According to US Department of Education data, the number of autism diagnoses in children in the US has risen 644 percent from 1992-1993 to 2000-2001. Are doctors simply more aware of autism, and so are able to better diagnose it? Or are things previously dismissed as "quirks" now considered symptoms?
The diagnostic criteria have not changed that drastically in the past 10 to 15 years to account for the monumental increase in Autism Spectrum Disorders. If this was a condition that has risen due to better diagnoses, then where are all the adults with autism that should be accounted for? If the increase were due to children being reclassified, we would see the autism diagnosis increase and other disabilities decrease -- this has not been the case. The children who are now being diagnosed would never have "passed" as just being quirky. These children clearly have significant communication and social deficits that are debilitating.
What would you tell a parent whose child has been newly diagnosed with PDD-NOS?
I would encourage parents to leave no stone unturned when looking at what is the right therapy and intervention for their child. I would encourage them to give everything they have when trying to meet the educational and behavioral needs for their child. We have a saying in the world of autism, "You either pay now or pay later." This means that you ultimately have to find an effective way to deal with the challenges of autism. By providing the resources and support the child needs early on, you may bypass secondary consequences that would have arisen from those needs going unmet.
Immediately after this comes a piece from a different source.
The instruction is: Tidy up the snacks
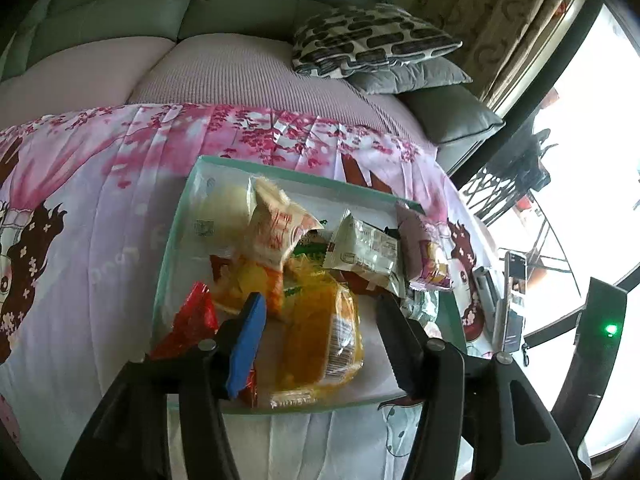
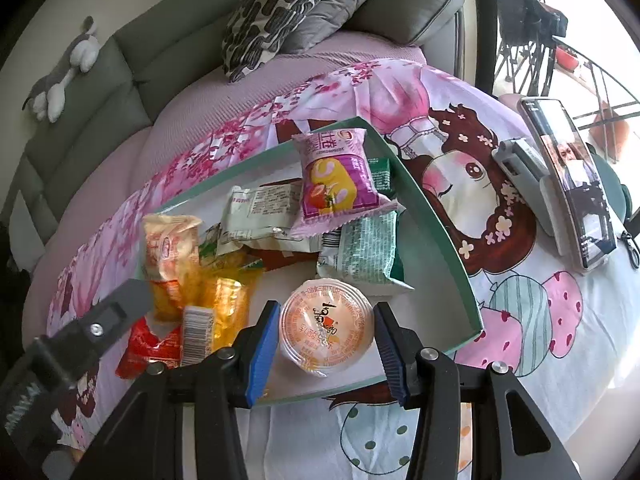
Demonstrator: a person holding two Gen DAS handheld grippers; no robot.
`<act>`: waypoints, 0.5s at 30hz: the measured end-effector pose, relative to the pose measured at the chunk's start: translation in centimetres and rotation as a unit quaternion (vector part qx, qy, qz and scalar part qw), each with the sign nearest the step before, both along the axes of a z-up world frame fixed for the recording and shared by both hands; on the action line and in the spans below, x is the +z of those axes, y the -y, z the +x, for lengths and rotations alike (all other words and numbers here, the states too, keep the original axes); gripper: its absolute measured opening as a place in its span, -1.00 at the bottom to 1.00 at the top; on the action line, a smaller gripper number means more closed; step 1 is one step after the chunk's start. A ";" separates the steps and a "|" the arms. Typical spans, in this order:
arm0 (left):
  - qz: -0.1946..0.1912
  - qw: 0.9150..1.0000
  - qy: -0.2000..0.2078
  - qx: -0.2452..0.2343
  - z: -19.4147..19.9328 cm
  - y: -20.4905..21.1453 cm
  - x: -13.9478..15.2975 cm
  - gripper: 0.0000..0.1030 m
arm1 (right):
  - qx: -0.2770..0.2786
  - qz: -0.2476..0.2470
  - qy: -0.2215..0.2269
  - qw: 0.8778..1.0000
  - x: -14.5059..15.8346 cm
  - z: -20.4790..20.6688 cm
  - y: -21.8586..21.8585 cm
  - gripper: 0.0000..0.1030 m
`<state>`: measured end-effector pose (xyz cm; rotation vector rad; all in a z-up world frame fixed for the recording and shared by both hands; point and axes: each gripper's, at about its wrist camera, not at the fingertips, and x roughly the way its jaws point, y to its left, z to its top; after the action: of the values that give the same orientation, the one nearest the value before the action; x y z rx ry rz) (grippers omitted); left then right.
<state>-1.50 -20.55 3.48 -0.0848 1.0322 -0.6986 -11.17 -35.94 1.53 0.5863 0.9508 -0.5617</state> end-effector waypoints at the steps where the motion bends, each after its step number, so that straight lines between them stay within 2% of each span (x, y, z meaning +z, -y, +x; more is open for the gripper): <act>1: -0.003 1.000 0.000 0.002 0.0 -0.2 0.1 0.13 | 0.001 -0.001 0.000 1.000 0.0 0.0 -0.1 -0.03; 6: -0.013 1.000 0.005 0.014 -0.2 -1.9 1.0 0.14 | 0.008 -0.011 -0.005 1.000 0.3 0.2 -0.6 0.01; 8: -0.005 1.000 0.010 0.023 0.0 -2.7 1.2 0.25 | 0.013 -0.019 -0.007 1.000 0.6 0.4 -1.0 0.01; 9: 0.006 0.999 0.016 0.033 0.1 -3.2 1.3 0.46 | 0.015 -0.020 -0.007 1.000 0.7 0.4 -1.1 0.01; 10: 0.015 0.999 0.022 0.042 0.3 -3.7 1.3 0.58 | 0.018 -0.021 -0.007 1.000 0.7 0.5 -1.2 0.01; 13: 0.050 0.995 0.045 0.077 0.9 -5.4 1.4 0.58 | 0.023 -0.025 -0.011 0.999 0.9 0.7 -1.6 0.02; 15: 0.086 0.989 0.068 0.102 1.3 -6.6 1.3 0.59 | 0.029 -0.029 -0.014 0.999 0.9 0.8 -2.0 0.05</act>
<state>-0.22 -13.93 4.79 0.0066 0.9340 -0.4226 -10.36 -33.96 2.47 0.4994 0.9725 -0.5452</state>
Parents must also give themselves grace. You must pace yourself to prevent burn out and, regardless of your financial resources, know that you can positively impact your child's life. Autism is an expensive condition to treat and live with, but resourceful families have found ways to work the system regardless of what funds are or are not available. You can do autism on a budget, it just may require a bit more planning.
Last, no matter what levels of functioning your child may be at, know that there is HOPE!